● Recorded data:
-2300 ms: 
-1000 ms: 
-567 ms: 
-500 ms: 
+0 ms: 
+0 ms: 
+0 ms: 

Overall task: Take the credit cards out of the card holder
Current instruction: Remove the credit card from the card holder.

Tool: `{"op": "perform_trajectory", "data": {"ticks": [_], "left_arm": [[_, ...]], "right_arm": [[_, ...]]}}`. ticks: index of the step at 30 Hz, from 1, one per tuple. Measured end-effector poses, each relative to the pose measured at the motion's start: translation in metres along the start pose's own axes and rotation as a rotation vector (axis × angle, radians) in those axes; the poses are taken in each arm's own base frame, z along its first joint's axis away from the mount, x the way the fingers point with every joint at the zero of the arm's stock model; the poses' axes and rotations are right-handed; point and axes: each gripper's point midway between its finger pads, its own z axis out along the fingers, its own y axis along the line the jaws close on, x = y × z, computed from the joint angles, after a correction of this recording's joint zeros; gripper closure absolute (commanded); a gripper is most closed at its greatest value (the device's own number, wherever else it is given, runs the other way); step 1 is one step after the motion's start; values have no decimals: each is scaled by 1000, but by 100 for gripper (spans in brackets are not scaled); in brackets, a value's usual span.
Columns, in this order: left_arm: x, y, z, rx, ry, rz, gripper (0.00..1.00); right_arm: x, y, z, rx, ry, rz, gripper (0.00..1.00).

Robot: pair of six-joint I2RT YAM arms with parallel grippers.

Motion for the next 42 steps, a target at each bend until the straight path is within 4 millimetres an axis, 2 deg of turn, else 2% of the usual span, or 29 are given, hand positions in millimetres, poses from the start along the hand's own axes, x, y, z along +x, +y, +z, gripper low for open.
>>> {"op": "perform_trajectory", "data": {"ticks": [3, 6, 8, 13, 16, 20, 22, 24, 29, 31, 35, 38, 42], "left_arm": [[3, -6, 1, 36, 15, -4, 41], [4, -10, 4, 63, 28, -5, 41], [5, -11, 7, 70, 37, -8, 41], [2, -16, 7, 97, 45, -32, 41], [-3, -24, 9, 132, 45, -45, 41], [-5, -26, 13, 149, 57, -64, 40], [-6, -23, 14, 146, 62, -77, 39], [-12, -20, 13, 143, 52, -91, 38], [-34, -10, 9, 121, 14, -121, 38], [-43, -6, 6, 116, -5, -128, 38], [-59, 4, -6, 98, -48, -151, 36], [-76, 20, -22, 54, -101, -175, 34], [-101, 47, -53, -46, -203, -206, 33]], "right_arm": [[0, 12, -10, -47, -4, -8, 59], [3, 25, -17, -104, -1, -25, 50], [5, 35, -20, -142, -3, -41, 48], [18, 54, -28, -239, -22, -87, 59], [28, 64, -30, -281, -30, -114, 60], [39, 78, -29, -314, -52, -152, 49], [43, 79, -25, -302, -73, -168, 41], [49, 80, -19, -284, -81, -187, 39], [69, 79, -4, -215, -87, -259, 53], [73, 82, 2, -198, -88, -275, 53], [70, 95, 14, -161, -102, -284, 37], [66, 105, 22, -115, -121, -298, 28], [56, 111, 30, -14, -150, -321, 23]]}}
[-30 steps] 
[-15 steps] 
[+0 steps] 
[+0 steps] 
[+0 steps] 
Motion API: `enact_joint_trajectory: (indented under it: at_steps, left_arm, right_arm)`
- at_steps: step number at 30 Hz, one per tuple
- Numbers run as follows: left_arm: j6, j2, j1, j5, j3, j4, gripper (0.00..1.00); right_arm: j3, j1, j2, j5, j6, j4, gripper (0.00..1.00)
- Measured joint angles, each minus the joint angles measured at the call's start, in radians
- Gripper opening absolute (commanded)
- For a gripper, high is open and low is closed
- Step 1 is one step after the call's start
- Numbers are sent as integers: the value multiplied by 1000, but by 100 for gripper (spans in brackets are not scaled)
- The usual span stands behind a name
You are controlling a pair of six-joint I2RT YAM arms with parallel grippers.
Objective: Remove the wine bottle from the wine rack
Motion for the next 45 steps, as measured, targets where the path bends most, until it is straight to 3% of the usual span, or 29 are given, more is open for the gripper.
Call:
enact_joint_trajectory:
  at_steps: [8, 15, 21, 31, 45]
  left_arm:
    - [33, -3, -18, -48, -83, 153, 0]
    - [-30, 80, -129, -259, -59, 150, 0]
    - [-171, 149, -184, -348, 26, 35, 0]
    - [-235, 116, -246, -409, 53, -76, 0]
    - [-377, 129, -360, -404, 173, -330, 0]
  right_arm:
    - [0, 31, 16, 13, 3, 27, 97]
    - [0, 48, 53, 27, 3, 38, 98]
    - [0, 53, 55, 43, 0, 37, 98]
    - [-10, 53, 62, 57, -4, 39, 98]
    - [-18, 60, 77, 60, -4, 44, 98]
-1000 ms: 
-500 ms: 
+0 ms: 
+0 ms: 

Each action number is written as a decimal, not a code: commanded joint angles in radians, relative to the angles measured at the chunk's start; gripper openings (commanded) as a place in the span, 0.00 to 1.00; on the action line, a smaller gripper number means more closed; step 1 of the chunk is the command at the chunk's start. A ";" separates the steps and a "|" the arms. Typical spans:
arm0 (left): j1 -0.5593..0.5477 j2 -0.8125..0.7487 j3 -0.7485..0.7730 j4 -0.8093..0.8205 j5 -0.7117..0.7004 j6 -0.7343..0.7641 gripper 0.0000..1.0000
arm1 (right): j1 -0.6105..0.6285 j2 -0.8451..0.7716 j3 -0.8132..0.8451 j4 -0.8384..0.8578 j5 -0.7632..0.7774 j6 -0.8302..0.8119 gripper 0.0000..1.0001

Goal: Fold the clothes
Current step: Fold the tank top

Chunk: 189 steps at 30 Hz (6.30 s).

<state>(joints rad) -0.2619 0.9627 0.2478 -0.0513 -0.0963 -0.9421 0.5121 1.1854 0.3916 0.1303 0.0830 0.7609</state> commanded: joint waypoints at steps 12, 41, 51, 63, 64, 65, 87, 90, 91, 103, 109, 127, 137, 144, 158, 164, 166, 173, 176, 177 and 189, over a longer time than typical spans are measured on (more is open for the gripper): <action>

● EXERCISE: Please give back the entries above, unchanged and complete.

● RESULT:
-2300 ms: 
-1000 ms: 
-567 ms: 
-500 ms: 
+0 ms: 
+0 ms: 
+0 ms: 

Overall task: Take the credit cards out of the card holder
Current instruction: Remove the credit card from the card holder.

Tool: `{"op": "perform_trajectory", "data": {"ticks": [_], "left_arm": [[_, ...]], "right_arm": [[_, ...]]}}`. ticks: index of the step at 30 Hz, from 1, one per tuple. Measured end-effector poses, each relative to the pose measured at the motion's start: translation in metres along the start pose's own axes and rotation as a rotation vector (axis × angle, radians) in those axes; the poses are taken in each arm's own base frame, z along its first joint's axis away from the mount, x the way the fingers point with every joint at the zero of the arm's stock model; the poses' axes and rotations are right-handed; point and axes: each gripper's point midway between its finger pads, its own z axis out along the fingers, its own y axis along the line the jaws close on, x = y × z, computed from the joint angles, after a correction of this recording's joint zeros; gripper closure absolute (commanded); a gripper is most closed at its greatest value (the device's own number, wherever else it is given, runs the other way); step 1 is one step after the motion's start; values have no decimals: each is scaled by 1000, but by 100 for gripper (spans in brackets are not scaled); in brackets, a value's usual span.
Columns, in this order: left_arm: x, y, z, rx, ry, rz, gripper (0.00..1.00); right_arm: x, y, z, rx, ry, rz, gripper (0.00..1.00).

Robot: pair of six-joint I2RT YAM arms with parallel grippers.

Motion for the next 42 steps, a target at each bend until the straight path is within 4 millimetres an axis, 2 deg of turn, else 2% of the usual span, or 29 are given, hand positions in millimetres, poses from the start along the hand's own axes, x, y, z along +x, +y, +z, gripper low for open.
>>> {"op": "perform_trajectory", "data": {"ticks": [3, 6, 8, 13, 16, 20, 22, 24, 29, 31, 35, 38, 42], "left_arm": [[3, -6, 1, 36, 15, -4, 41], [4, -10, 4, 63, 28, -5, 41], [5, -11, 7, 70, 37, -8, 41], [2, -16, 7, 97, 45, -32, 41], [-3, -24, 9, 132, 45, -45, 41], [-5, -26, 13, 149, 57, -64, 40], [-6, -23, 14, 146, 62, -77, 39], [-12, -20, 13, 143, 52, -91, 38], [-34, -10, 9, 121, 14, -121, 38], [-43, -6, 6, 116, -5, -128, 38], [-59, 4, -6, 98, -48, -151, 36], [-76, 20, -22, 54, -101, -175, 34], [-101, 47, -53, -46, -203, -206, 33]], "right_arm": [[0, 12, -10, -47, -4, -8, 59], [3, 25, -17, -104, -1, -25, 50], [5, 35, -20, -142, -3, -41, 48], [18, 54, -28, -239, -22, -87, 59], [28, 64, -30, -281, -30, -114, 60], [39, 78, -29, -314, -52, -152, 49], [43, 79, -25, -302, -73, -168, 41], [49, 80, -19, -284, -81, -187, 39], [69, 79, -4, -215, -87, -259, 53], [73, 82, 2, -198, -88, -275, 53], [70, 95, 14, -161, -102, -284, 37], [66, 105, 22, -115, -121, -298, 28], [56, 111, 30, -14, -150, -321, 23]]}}
[-30 steps] 
[-15 steps] 
[+0 steps] 
[+0 steps] 
[+0 steps] 
Motion API: `enact_joint_trajectory: (indented under it: at_steps, left_arm, right_arm)`
- at_steps: step number at 30 Hz, one per tuple
- Numbers run as follows: left_arm: j6, j2, j1, j5, j3, j4, gripper (0.00..1.00); right_arm: j3, j1, j2, j5, j6, j4, gripper (0.00..1.00)
- Measured joint angles, each minus the joint angles measured at the call's start, in radians
- Gripper opening absolute (commanded)
- For a gripper, high is open and low is closed
- Step 1 is one step after the call's start
- Numbers are sent as integers: the value multiplied by 1000, but by 100 for gripper (spans in brackets are not scaled)
- The usual span stands behind a name
You are controlling a pair of six-joint I2RT YAM arms with parallel grippers.
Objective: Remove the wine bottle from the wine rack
Motion for the next 45 steps, as measured, targets where the path bends most, until it is straight to 3% of the usual span, or 29 are given, more is open for the gripper.
Call:
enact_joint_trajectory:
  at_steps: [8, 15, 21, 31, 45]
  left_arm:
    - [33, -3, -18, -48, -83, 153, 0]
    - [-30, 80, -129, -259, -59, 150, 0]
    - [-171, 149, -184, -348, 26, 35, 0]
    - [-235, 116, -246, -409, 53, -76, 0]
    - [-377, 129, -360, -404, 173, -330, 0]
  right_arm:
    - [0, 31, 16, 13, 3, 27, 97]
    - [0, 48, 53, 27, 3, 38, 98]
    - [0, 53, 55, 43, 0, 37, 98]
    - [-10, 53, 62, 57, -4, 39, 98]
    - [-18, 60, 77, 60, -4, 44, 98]
-1000 ms: 
-500 ms: 
+0 ms: 
+0 ms: 

Each action number is written as a decimal, not a code: commanded joint angles in radians, relative to the angles measured at the chunk's start; gripper openings (commanded) as a place in the span, 0.00 to 1.00; on the action line, a smaller gripper number means more closed; step 1 of the chunk is the command at the chunk's start. A ";" separates the steps and a "|" the arms. Typical spans:
arm0 (left): j1 -0.5593..0.5477 j2 -0.8125..0.7487 j3 -0.7485..0.7730 j4 -0.8093..0.8205 j5 -0.7117..0.7004 j6 -0.7343..0.7641 gripper 0.0000..1.0000
arm1 (right): j1 -0.6105..0.6285 j2 -0.8451..0.7716 j3 -0.8132..0.8451 j4 -0.8384..0.8578 j5 -0.7632..0.7774 j6 -0.8302..0.8119 gripper 0.0000..1.0001

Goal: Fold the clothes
Current step: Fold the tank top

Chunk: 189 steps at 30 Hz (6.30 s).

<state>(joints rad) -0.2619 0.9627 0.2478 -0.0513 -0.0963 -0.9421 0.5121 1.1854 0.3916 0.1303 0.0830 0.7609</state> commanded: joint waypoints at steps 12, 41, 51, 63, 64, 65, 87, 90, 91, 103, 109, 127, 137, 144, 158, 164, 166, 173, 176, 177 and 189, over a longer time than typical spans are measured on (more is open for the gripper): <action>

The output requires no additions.